TASK TO COMPLETE
Pull each line containing "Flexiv" out of the data and copy it.
(TASK DATA)
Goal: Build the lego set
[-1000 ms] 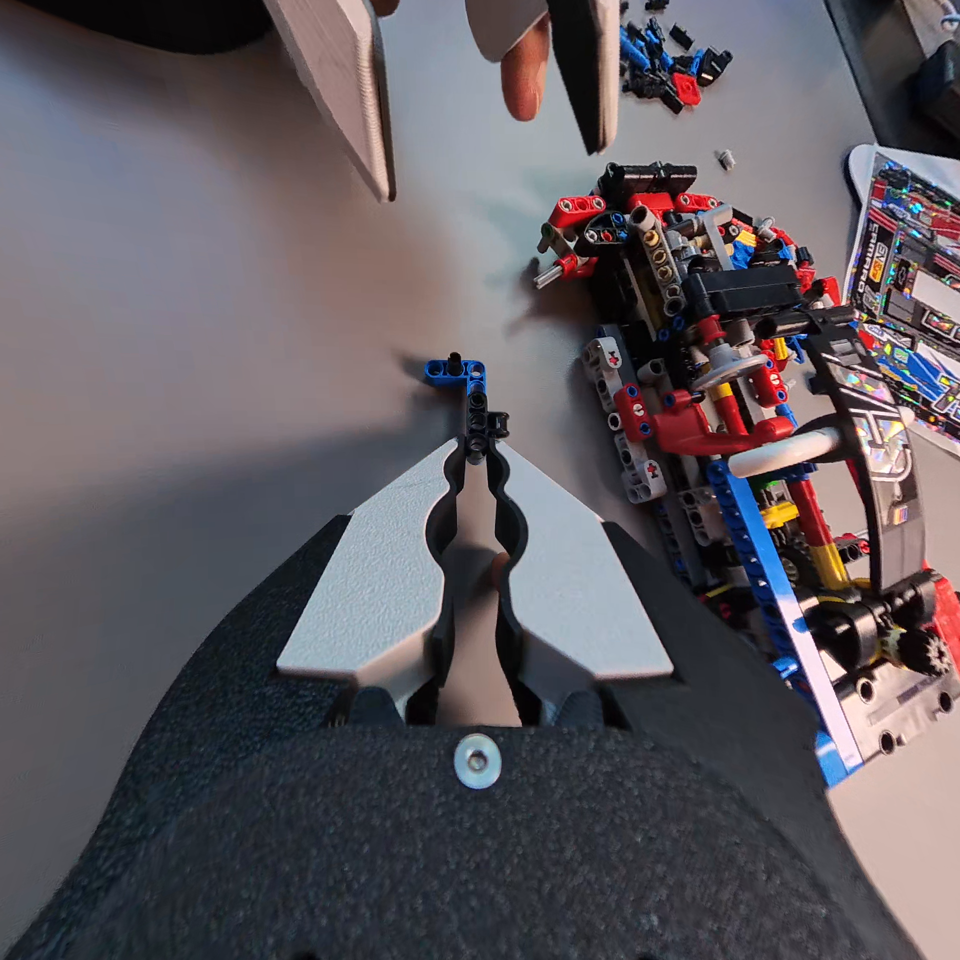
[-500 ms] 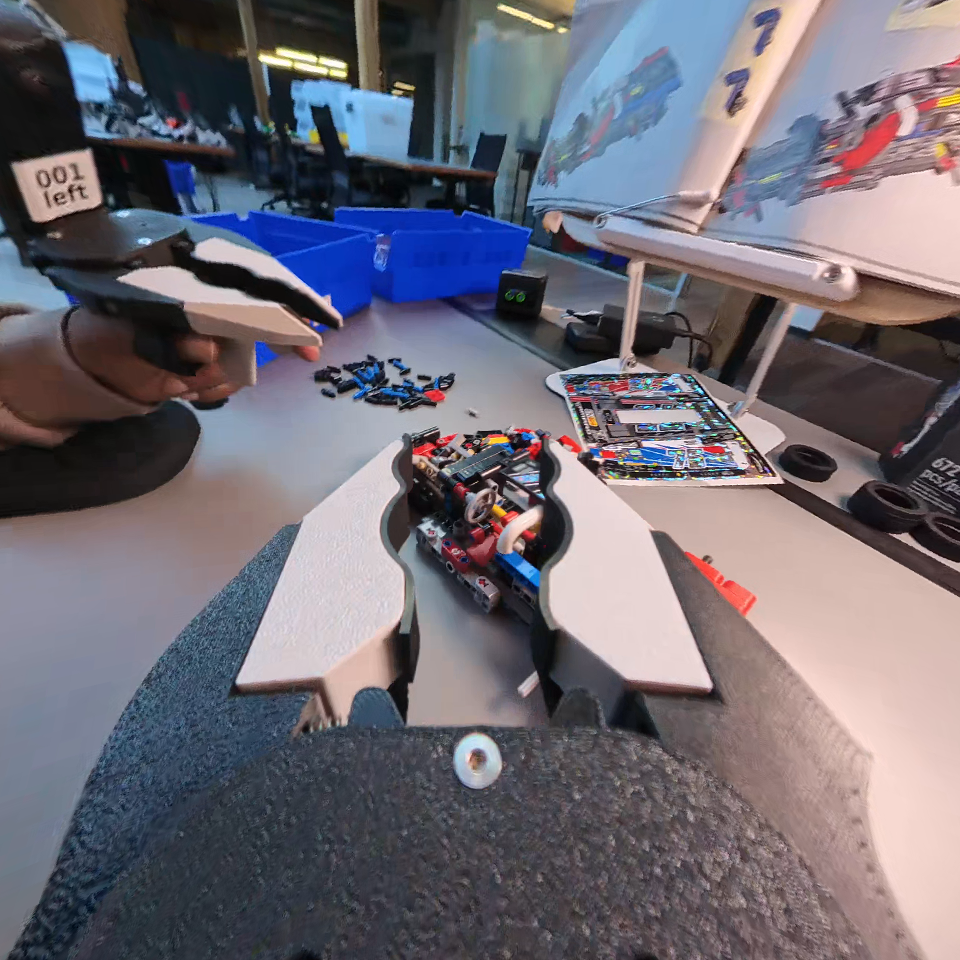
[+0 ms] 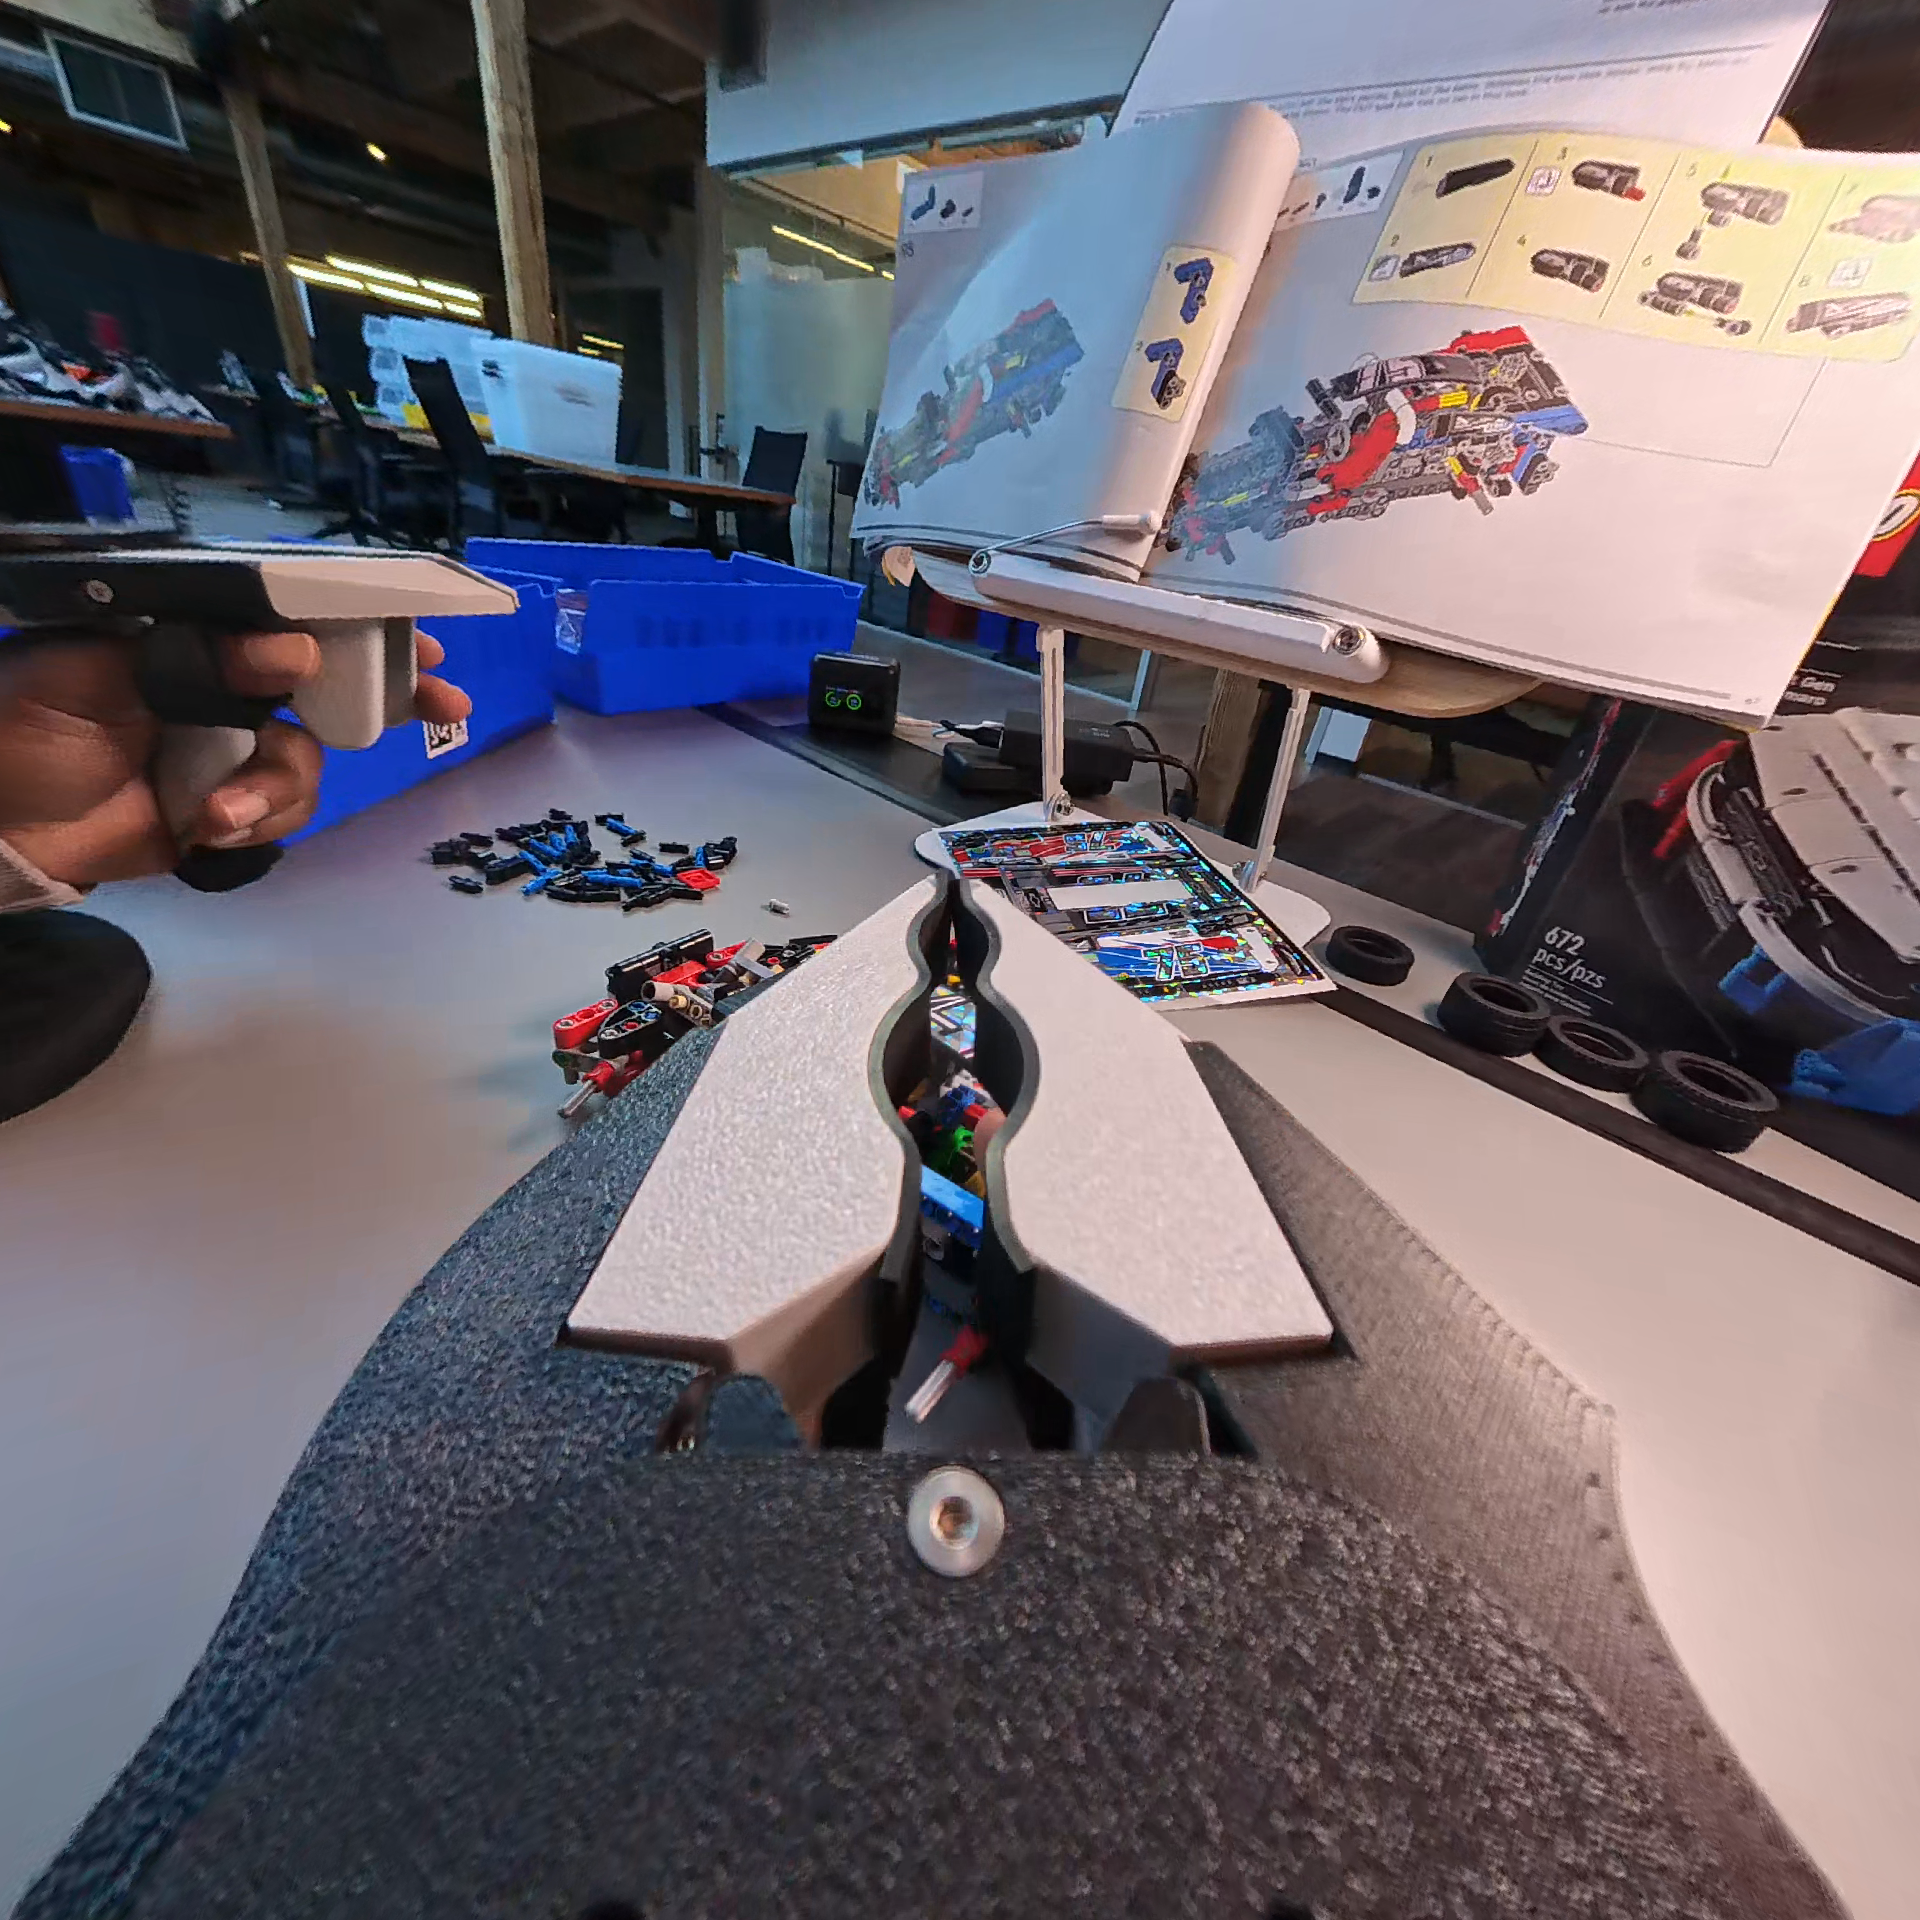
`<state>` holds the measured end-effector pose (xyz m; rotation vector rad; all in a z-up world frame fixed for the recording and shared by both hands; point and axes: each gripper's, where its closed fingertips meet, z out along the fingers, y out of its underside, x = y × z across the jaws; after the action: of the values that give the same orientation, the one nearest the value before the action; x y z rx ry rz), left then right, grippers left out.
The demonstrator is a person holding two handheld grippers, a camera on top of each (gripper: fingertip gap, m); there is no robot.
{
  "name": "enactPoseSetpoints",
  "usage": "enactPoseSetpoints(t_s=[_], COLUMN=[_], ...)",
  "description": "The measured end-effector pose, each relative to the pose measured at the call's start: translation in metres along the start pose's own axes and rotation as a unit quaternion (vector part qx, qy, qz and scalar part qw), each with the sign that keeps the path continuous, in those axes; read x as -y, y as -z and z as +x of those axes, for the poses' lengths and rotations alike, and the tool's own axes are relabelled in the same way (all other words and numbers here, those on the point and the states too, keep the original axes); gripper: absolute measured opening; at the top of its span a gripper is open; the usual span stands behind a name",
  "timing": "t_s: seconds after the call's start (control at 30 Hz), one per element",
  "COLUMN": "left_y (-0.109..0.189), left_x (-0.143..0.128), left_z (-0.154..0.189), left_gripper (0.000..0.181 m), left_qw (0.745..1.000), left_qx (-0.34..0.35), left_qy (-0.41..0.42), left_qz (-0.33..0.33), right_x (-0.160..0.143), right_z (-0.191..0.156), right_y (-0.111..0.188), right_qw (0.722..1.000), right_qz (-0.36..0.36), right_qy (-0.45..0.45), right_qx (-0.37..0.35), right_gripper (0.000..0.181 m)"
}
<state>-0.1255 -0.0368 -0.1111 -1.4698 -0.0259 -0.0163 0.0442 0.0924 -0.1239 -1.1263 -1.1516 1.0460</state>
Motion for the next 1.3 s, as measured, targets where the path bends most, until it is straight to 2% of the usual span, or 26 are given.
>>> enactPoseSetpoints(t_s=[0.03,0.27,0.43,0.57,0.63,0.7,0.77,0.87,1.03,1.2,1.3], left_y=[0.001,0.006,0.006,0.004,0.002,0.002,0.002,0.001,0.000,-0.001,-0.002], left_x=[0.001,-0.002,-0.003,-0.004,-0.005,-0.004,-0.002,-0.002,-0.002,-0.004,-0.006], left_z=[-0.005,-0.029,-0.032,-0.026,-0.021,-0.018,-0.016,-0.012,-0.009,-0.004,-0.002], left_gripper=[0.000,0.000,0.000,0.005,0.010,0.012,0.012,0.013,0.012,0.012,0.012], left_qw=[1.000,0.995,0.995,0.998,0.998,0.999,0.999,0.999,0.999,1.000,1.000], left_qx=[0.003,0.021,0.033,0.030,0.022,0.016,0.013,0.006,0.001,-0.006,-0.010], left_qy=[0.013,0.096,0.087,0.061,0.053,0.050,0.044,0.040,0.034,0.029,0.028], left_qz=[0.004,0.022,0.020,0.011,0.005,0.005,0.006,0.005,0.001,-0.004,-0.009], right_x=[0.001,0.009,0.009,0.006,-0.002,-0.021,-0.052,-0.094,-0.119,-0.118,-0.115], right_z=[0.001,0.016,0.032,0.036,0.020,-0.007,-0.041,-0.075,-0.089,-0.103,-0.120], right_y=[0.001,0.009,0.015,0.015,0.011,0.009,0.016,0.028,0.024,0.026,0.032], right_qw=[1.000,1.000,0.998,0.999,1.000,0.993,0.967,0.922,0.888,0.878,0.872], right_qz=[0.003,0.013,0.015,0.010,-0.013,-0.076,-0.169,-0.271,-0.353,-0.363,-0.359], right_qy=[0.002,0.006,-0.006,-0.017,-0.005,0.012,0.038,0.100,0.147,0.168,0.166], right_qx=[-0.001,-0.024,-0.053,-0.050,0.006,0.089,0.187,0.258,0.254,0.265,0.290], right_gripper=[0.000,0.000,0.000,0.000,0.000,0.002,0.008,0.015,0.021,0.013,0.014])
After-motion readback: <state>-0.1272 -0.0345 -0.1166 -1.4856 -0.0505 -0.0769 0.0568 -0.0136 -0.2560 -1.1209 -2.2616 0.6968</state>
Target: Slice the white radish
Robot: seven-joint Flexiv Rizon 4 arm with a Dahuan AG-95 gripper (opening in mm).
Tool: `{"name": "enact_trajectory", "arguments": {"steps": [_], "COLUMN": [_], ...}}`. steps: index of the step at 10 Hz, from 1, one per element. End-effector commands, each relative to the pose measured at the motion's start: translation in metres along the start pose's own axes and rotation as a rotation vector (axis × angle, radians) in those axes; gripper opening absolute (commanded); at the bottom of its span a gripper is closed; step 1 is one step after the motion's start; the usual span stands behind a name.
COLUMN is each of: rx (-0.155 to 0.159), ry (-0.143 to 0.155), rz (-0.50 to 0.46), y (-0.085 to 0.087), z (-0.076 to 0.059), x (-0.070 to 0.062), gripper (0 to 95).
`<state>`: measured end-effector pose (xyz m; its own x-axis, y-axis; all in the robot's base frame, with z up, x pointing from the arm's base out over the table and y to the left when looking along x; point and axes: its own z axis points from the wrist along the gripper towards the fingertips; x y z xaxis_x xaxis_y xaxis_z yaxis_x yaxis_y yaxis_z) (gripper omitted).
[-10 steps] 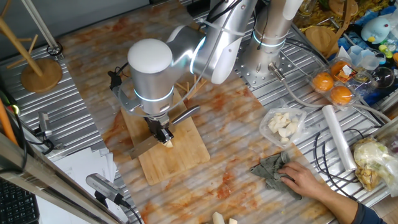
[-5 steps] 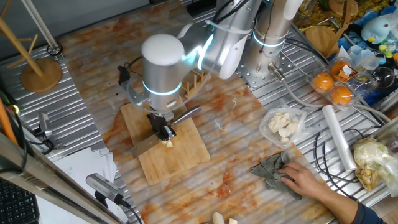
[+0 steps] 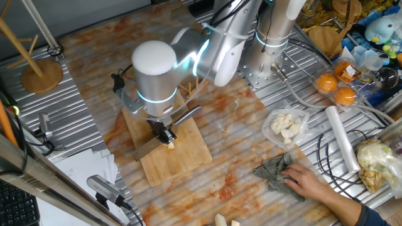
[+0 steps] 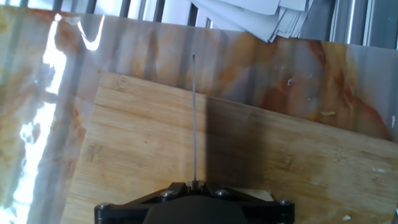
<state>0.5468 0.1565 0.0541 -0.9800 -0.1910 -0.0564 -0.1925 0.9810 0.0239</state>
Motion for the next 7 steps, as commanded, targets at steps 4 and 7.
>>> {"name": "enact_trajectory", "arguments": {"steps": [4,7], "rx": [0.016,0.02], "ry": [0.031,0.023], "rz": [-0.027,-0.04], "y": [-0.005,-0.01], "z": [-0.008,-0.008], "x": [0.009,0.017], "gripper": [0.0,0.0]}}
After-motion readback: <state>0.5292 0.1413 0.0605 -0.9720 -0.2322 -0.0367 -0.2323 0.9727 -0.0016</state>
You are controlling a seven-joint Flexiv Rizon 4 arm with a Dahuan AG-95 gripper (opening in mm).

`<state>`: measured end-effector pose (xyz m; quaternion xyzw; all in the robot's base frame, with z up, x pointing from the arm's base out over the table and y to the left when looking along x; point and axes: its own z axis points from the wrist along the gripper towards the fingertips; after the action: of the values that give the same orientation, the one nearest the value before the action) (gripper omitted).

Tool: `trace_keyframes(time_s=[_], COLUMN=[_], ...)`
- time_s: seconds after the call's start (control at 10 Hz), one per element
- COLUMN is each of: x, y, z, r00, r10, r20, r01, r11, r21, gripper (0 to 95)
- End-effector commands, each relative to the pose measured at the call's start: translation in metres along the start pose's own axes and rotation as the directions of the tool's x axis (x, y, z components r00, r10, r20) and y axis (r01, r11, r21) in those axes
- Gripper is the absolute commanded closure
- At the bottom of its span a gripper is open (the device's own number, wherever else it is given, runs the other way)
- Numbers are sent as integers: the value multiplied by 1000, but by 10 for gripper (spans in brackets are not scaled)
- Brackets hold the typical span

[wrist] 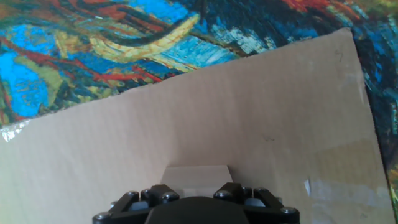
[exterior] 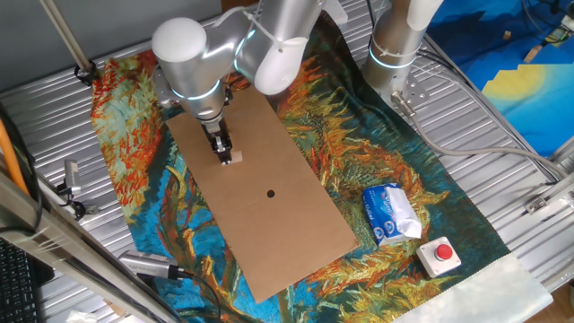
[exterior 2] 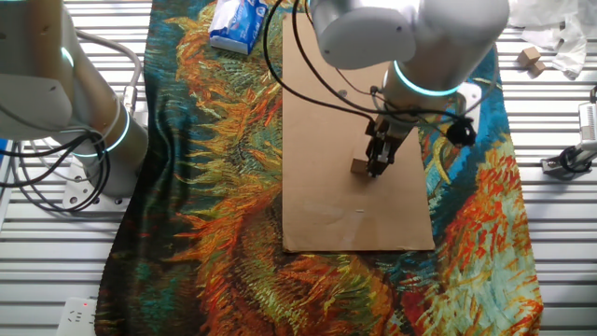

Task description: Hold a small block with the gripper and sweep it from left to right on the table

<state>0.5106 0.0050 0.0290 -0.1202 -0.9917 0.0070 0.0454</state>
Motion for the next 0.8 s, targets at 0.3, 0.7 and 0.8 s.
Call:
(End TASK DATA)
ANSWER TO THIS EXERCISE
Robot: seven-joint Flexiv Rizon 4 arm with a Dahuan AG-95 gripper (opening in mm).
You are controlling a seven-joint Flexiv Rizon 4 arm with a Dahuan AG-95 gripper (opening in mm).

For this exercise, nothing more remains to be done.